In article <7700001@hplvle.UUCP> drick@hplvle.UUCP (drick) writes:
>[bug food]
>0. Karmarkar's paper has not been published yet.  
>1.  "A direct comparison of cpu times shows that the new method beats
>MPSX/370 - a commercial implementation of the simplex method - by more
>than a factor of 50 on problems with several thousand variables.  
>4.  The existence of this algorithm reestablishes Turing's model of
>computation.  Briefly, Turing said a "good" algorithm is a polynomial-
>time algorithm.  The only previously known polynomial-time algorithm
>for linear programming, the ellipsoid method, was slower in practice
>than the simplex method (an exponential-time method), thus casting
>doubt on Turing's conjecture.
>David L. Rick
>Loveland Instrument Division
>Hewlett-Packard Company
>hplabs!hplvla!hplvle

0. Karmarkar's method appears in the  Proceedings of the 
16th ACM Symposium on Theory of Computing, Washington D.C., April-May 1984,
pp 302-311 (ACM Order #508840).
1. It is claimed to have beaten the blah package for some specific
problems, not for all problems. Maybe K's Algorithm
runs better only on this eclectic set.
4. The algorithm has not more to do with T's model of computation than
any other algorithm.
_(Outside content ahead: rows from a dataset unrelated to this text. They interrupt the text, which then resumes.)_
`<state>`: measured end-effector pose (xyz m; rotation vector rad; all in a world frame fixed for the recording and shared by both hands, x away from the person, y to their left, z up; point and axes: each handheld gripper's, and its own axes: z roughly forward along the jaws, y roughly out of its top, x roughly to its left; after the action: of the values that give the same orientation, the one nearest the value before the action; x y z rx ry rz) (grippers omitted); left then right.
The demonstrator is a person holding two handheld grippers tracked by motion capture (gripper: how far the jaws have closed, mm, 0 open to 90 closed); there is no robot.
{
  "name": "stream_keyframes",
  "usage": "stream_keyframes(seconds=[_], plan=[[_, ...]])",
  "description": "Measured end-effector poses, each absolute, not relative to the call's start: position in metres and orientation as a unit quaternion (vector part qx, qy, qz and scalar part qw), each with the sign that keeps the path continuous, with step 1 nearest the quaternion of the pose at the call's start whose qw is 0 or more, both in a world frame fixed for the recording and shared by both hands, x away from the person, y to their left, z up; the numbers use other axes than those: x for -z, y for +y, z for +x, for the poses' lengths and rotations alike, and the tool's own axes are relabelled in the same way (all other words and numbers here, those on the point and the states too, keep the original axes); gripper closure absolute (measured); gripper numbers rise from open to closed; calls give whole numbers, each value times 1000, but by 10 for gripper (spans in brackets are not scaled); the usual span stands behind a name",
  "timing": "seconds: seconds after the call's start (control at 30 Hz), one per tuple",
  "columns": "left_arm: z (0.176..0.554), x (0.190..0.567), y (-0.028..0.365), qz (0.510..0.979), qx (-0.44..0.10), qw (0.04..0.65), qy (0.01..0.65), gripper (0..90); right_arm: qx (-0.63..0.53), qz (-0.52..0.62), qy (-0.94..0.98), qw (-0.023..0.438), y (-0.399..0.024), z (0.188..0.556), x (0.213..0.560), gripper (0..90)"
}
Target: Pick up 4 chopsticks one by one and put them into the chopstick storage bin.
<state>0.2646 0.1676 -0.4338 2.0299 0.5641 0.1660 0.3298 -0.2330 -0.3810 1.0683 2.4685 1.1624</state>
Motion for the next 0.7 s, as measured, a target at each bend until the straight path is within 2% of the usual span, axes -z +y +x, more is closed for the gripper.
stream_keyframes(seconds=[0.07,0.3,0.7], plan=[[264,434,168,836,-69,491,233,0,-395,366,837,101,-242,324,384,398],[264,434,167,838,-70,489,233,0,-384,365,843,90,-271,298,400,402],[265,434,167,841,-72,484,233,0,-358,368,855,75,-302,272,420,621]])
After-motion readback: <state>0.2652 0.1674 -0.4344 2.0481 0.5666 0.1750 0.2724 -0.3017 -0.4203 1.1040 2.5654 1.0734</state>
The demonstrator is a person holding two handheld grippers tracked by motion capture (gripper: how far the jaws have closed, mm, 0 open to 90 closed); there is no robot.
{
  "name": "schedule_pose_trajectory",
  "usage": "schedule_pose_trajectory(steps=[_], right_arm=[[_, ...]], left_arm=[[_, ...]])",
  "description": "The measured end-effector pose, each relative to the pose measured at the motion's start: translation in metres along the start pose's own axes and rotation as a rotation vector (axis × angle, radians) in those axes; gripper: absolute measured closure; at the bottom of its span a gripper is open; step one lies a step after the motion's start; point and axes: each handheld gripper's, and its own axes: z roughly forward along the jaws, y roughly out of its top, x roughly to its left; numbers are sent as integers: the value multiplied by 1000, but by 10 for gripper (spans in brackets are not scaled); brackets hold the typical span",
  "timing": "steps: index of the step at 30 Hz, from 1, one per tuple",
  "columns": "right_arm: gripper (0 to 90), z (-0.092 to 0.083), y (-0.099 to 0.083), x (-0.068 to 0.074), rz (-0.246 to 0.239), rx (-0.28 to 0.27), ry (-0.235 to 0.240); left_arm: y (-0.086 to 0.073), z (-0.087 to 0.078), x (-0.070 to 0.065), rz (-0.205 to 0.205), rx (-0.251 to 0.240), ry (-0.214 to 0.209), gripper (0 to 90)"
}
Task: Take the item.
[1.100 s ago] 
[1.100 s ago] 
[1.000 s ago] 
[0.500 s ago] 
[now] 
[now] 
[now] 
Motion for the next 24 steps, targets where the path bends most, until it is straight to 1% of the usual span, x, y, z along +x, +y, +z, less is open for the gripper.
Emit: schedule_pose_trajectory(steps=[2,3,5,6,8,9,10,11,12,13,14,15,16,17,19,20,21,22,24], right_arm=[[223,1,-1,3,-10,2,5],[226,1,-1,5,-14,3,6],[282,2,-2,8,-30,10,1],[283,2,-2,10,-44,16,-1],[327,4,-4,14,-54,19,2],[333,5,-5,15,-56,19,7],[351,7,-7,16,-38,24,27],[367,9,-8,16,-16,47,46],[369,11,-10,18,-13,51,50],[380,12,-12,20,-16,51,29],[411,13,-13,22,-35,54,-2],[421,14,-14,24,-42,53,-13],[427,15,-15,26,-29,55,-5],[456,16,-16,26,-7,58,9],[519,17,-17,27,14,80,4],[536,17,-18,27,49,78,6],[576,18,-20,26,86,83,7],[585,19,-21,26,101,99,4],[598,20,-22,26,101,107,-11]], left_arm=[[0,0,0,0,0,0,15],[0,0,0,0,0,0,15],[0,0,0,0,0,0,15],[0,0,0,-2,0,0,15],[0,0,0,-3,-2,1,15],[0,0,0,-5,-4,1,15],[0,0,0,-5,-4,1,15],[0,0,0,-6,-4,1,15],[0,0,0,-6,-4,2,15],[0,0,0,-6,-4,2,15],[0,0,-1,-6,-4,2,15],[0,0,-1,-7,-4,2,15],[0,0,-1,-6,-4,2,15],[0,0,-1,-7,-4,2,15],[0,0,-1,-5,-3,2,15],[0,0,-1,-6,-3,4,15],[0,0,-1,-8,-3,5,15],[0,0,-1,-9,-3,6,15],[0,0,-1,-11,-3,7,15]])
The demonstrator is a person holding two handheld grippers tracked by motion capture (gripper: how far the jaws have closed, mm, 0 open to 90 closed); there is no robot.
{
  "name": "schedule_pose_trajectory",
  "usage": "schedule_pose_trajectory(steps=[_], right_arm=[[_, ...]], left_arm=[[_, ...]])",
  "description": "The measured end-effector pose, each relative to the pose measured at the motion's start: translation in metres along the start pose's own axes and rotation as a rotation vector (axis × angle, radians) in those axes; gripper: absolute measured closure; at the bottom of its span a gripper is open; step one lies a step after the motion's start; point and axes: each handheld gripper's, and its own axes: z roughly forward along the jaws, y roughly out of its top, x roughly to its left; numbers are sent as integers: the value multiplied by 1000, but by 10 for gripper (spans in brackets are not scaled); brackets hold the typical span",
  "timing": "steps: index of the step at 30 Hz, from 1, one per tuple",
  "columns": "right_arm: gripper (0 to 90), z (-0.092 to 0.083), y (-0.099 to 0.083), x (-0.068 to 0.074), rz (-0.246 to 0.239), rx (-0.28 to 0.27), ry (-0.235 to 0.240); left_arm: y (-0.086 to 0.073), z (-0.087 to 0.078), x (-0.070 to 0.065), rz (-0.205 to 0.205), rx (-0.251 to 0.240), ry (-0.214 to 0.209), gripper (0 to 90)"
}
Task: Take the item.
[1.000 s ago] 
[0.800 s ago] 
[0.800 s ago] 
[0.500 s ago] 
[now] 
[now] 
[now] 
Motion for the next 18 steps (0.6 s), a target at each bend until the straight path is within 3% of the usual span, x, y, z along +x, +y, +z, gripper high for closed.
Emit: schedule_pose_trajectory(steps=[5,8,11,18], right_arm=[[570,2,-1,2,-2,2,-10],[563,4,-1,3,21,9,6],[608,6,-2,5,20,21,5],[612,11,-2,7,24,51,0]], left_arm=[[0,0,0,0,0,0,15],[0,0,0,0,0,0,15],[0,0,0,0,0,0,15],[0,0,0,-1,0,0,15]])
Turing had been dead for over a decade (and his
paper published for thirty years) before somebody (Cobham-Hartmanis-
Stearns-Cook-Karp '65~'70s) started talking about polynomial time
algorithms. The simplexmethod runs in linear time for most
*real-life* problems, but can be forced to spend exponential time
on some *cooked-up* problems. It was unknown whether LP was as
difficult as a large class of problems (NP-Complete Problems) for
which only exponential *worst-case* time algorithms are known. When
Khachians Ellipsoid Algorithm came along (1979) it was shown
that LP is not difficult, in that sense, i.e., the latter algorithm
has a polynomial worst-case running time. For *practical* use
the simplexmethod appeared to perform better. The Karmarkar
algorithm is *claimed* to perform not only better than any other
in the *theoretically* interesting *worst-case*, but also in
*practical use*. About the latter claim there is no consensus at all;
a lot of investigation is going on. The worst-case running time
of K's algorithm is worse than what is considered acceptable for
a common run of Simplex; the question is whether it in general
performs better on common natural problems than does Simplex.
	Nothing in this story throws, or has thrown, any doubt
on Turing's or anybody elses conjectures. It has no bearing
on the value of any model of computation.